Po trzycyfrowej podwyżce rachunku są na skraju upadku. "Gasimy piece, siedzimy w zimnie"

Źródło:
tvn24.pl
Ceny prądu w 2024 roku. Komentuje Maciej Bando
Ceny prądu w 2024 roku. Komentuje Maciej BandoTVN24
wideo 2/4
Ceny prądu w 2024 roku. Komentuje Maciej BandoTVN24

Ośmioosobowa Spółdzielnia Mleczarska w Łużnej (woj. małopolskie) pierwszy duży rachunek za gaz otrzymała już w styczniu. 32 tysiące złotych, zamiast sześciu, które płacili dotychczas. - Wystraszyłam się i mówię do ludzi, że gasimy piece, siedzimy w zimnie - opowiada redakcji biznesowej tvn24.pl Barbara Niemaszyk, prezeska firmy. Ostatnia mleczarnia w powiecie gorlickim zmaga się z groźbą zamknięcia działalności. Pytamy PGNiG, co mają zrobić takie małe firmy.

- Drastyczna podwyżka gazu przez PGNiG nas po prostu dobija finansowo.

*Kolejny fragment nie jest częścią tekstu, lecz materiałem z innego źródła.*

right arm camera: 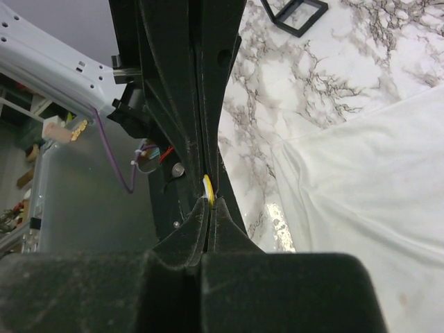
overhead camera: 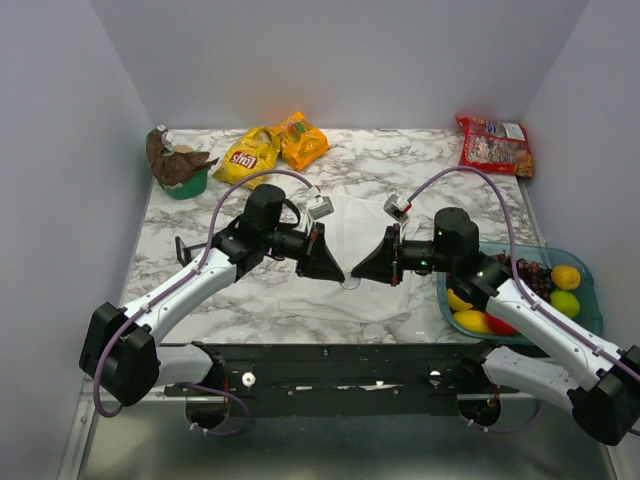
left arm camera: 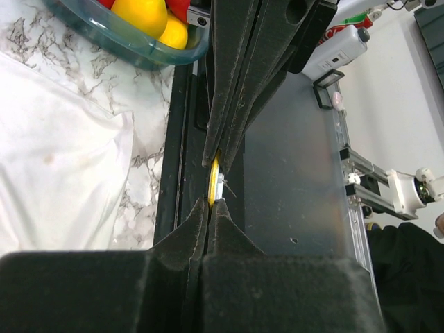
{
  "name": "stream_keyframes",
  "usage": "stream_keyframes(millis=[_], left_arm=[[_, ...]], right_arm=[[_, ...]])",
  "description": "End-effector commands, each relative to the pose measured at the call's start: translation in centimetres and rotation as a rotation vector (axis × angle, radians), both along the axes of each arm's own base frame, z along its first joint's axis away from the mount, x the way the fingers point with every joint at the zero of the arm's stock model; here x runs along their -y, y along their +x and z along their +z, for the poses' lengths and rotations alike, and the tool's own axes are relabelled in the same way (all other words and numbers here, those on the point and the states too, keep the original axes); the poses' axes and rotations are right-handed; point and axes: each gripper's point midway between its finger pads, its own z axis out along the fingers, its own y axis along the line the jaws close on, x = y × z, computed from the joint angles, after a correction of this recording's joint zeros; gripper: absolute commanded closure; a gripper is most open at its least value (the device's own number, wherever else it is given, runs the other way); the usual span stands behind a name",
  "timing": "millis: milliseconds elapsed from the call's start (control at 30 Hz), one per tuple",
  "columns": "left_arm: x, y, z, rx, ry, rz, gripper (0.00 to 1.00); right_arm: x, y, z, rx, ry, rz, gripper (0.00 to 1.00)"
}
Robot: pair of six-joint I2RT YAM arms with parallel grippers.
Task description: Pin the brooch onto the clothing
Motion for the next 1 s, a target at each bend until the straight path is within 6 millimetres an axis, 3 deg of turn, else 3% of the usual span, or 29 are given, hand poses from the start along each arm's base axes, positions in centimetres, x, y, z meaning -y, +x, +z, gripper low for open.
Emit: stream_keyframes(millis=[0, 67, 100, 167, 200, 300, 433, 533, 700, 833, 967], left_arm=[[0.2, -0.3, 1.9, 0.056, -0.033, -0.018, 1.00], [0.3, -0.2, 1.9, 0.065, -0.034, -0.013, 0.88], [0.2, -0.1, 1.9, 0.065, -0.031, -0.006, 0.68], [0.2, 0.1, 2.0, 0.079, -0.031, 0.007, 0.58], [0.2, 0.2, 2.0, 0.083, -0.031, 0.011, 0.47], [0.1, 0.6, 2.0, 0.093, -0.023, 0.040, 0.24], [-0.2, 1.3, 2.1, 0.109, -0.016, 0.078, 0.13], [-0.6, 2.3, 2.3, 0.149, -0.008, 0.138, 0.11], [-2.3, 5.9, 2.4, 0.282, 0.042, 0.362, 0.11], [-2.9, 6.3, 5.2, 0.383, -0.089, 0.462, 0.10], [-3.6, 6.0, 8.8, 0.330, -0.328, 0.595, 0.10]], right_arm=[[-0.2, 0.2, -0.2, -0.001, 0.020, -0.007, 0.99], [-0.2, 0.3, -0.4, -0.008, 0.026, -0.019, 0.99], [-0.2, 0.3, -0.4, -0.010, 0.030, -0.025, 0.99], [-0.2, 0.4, -0.5, -0.013, 0.044, -0.032, 1.00], [-0.2, 0.4, -0.5, -0.012, 0.047, -0.034, 0.99], [-0.3, 0.5, -0.6, -0.015, 0.050, -0.042, 1.00], [-0.1, 1.0, -0.4, -0.002, 0.052, -0.073, 1.00], [0.0, 1.5, 0.3, 0.008, 0.065, -0.109, 0.99], [1.0, 3.4, 3.6, 0.074, 0.179, -0.270, 0.99], [1.3, 4.8, 6.4, 0.085, 0.282, -0.371, 0.99], [0.9, 5.7, 8.8, 0.084, 0.387, -0.411, 0.99]])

Poszło prawie sześćset procent do góry. Jesteśmy już kompletnie pod krechą - zaczyna rozmowę z biznesową redakcją tvn24.pl Barbara Niemaszyk, prezeska Spółdzielni Mleczarskiej w Łużnej (województwo małopolskie, powiat gorlicki).

Ten zakład istnieje od 1911 roku, dziś zatrudnia osiem osób, wszystkie w wieku okołoemerytalnym.

"Gasimy piece, siedzimy w zimnie"

Barbara Niemaszyk opowiada, że "cała akcja się zaczęła 14 lutego bieżącego roku". - Dostaliśmy fakturę z gazownictwa za styczeń i to było 32 tysiące złotych. Wystraszyłam się. Mówię do ludzi, że gasimy piece, siedzimy w zimnie dopóki nie załatwię niższej ceny za gaz. Do dziś nie załatwiłam, mimo że byłam w ciągłym kontakcie z PGNiG, wisiałam z nimi na telefonie. Nawet napisałam maila do centrali, ale dostałam informację, że przecież widziałam jaką umowę podpisałam i że trzeba płacić - mówi.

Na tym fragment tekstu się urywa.